From the first line to the last, copy the data exactly and drop the pictures.
BEGIN
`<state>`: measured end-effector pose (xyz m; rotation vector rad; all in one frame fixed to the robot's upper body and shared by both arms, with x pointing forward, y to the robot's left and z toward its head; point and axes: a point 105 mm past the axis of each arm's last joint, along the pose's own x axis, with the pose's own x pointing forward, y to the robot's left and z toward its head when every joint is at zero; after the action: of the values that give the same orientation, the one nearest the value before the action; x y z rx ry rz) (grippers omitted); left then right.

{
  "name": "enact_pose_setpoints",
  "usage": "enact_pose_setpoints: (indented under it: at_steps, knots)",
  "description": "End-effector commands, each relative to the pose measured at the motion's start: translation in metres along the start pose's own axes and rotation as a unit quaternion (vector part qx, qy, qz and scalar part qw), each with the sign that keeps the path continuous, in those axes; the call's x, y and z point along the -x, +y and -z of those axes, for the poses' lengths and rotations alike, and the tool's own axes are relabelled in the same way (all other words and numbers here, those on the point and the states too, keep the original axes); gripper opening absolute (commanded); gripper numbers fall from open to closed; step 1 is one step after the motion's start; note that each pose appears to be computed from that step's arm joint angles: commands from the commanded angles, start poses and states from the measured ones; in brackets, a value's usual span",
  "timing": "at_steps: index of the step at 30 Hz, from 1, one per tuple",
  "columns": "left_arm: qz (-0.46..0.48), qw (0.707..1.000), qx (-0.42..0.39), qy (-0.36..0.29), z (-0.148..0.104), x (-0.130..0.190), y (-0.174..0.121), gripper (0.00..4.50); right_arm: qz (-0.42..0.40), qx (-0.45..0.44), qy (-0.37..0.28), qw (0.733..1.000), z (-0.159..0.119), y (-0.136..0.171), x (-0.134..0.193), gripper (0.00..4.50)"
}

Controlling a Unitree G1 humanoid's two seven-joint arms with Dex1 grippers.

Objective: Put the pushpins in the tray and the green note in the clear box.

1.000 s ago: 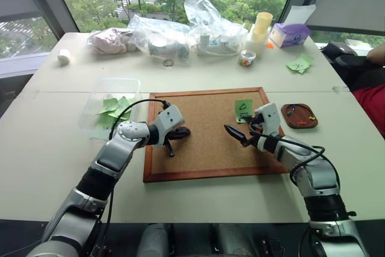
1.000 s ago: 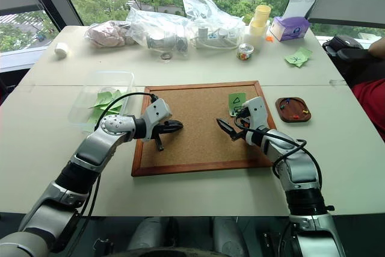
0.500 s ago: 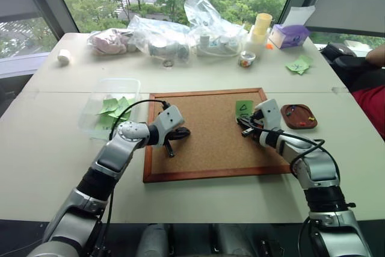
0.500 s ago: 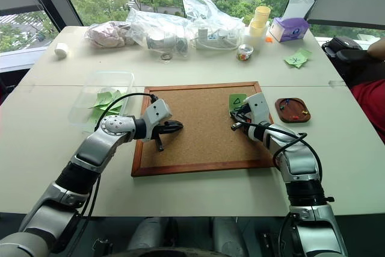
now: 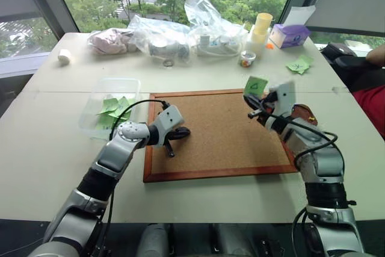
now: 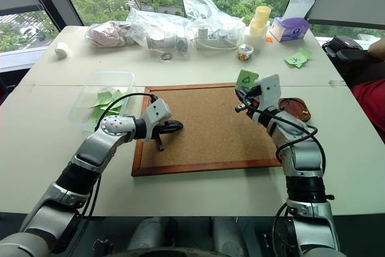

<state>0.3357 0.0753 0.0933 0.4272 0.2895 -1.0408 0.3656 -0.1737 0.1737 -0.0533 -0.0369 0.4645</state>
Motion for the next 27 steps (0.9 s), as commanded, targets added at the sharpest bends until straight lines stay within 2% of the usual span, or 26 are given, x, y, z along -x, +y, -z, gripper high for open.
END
**Answer to this task:**
`<state>`: measured end-effector pose (xyz m; rotation vector rad; all in one frame fixed to the robot's upper body and shared by both arms, with x pointing forward, y to the robot's left and z toward its head; point and axes: a point 105 mm past the axis of each arm's last joint, along the pose's own x axis, with the pose's own x pointing forward, y to the robot's left and z toward its head when every joint is at zero; after the action: of the values that give the same orientation, the one nearest the value before the action; x y z rx ry rz) (grippers omitted); left then right.

{
  "name": "enact_pose_setpoints",
  "usage": "enact_pose_setpoints: (indented under it: at_steps, knots)",
  "description": "End-effector commands, each relative to the pose measured at the motion's start: translation in metres along the start pose's own axes and rotation as a unit quaternion (vector part qx, qy, qz and scalar part qw), each with the sign that keeps the path continuous, in those axes; the call's x, y and z point along the -x, +y and -z of those axes, for the poses' lengths and rotations alike, and the tool's own axes are relabelled in the same way (all other words and numbers here, those on the point and the states too, keep the original axes); gripper opening absolute (commanded); gripper numbers fall from open to closed; step 1 is one step after the motion's start; note that each pose appears to be computed from that step's arm joint angles: commands from the commanded angles, start poses and states from the measured ones; in brackets, a value's usual span",
  "timing": "at_steps: index of the step at 30 Hz, from 1, one per tuple",
  "columns": "left_arm: qz (-0.46..0.48), qw (0.707..1.000), qx (-0.42..0.39), qy (-0.36..0.29), z (-0.148..0.104), x (-0.130..0.190), y (-0.174..0.121), gripper (0.00..4.50); right_arm: qz (-0.42..0.40), qx (-0.45..0.44), qy (-0.37..0.28), qw (0.733..1.000), z (-0.159..0.119), y (-0.136..0.171), x (-0.134..0.193), gripper (0.00..4.50)"
}

Controlling a Unitree G1 humanoid's two seven-joint arms with Dex1 grippers.

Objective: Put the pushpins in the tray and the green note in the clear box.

1.000 s ago: 
1.000 s ago: 
0.500 s ago: 
0.500 s ago: 
now: 
now: 

<state>0.3357 0.0753 0.0933 0.4272 0.2895 -1.0408 0.3656 -0.1737 0.1737 -0.0533 -0.0369 0.4645</state>
Motion for the next 27 steps (0.9 s), as commanded, targets added at the sharpest bends until straight lines stay within 2% of the usual span, or 26 are given, x, y, z along -x, +y, -z, gripper high for open.

Nothing else belongs in the output.